=== Dataset excerpt ===

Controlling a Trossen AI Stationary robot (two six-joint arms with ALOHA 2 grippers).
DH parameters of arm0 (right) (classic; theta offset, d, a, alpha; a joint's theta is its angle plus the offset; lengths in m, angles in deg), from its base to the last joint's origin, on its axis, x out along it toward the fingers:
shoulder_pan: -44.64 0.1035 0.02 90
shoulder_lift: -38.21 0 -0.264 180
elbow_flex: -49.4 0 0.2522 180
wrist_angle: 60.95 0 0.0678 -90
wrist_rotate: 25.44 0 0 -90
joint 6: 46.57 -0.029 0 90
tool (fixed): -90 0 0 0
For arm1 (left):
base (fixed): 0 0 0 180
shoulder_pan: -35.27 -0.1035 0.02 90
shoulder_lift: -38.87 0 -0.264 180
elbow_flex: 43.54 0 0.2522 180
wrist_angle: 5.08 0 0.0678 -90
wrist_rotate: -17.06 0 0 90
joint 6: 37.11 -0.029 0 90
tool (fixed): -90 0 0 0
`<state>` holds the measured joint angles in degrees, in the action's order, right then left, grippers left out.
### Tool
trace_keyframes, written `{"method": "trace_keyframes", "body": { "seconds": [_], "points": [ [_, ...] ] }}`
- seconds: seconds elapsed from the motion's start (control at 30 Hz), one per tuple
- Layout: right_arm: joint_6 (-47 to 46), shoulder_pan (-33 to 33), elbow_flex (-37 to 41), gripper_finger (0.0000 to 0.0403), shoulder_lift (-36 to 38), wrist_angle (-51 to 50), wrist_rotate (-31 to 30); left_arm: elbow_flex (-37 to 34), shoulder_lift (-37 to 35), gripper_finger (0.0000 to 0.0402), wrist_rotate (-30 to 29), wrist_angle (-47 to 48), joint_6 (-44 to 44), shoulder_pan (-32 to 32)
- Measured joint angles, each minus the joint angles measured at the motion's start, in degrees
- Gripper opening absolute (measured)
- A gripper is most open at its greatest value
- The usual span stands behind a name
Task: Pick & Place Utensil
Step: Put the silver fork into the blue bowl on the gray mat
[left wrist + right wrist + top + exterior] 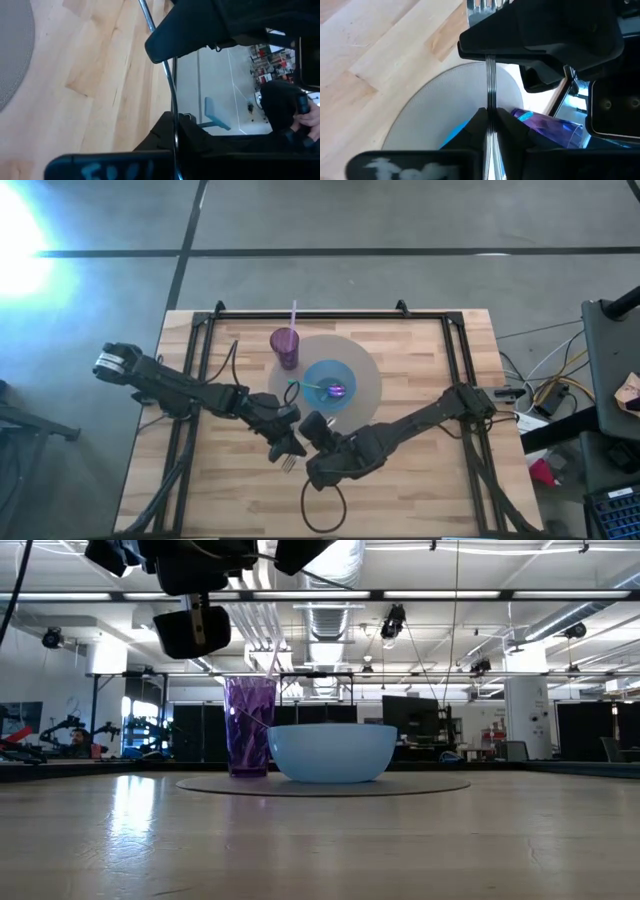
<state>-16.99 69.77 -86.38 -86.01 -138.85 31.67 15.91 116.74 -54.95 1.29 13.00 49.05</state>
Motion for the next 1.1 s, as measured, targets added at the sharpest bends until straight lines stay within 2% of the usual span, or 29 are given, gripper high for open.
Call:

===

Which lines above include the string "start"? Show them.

### Answer for the task
- seconds: seconds elapsed from the motion's start (control at 30 Hz), one per tuple
- Measured joint angles, each minus the joint angles measured at the motion's start, in degrees

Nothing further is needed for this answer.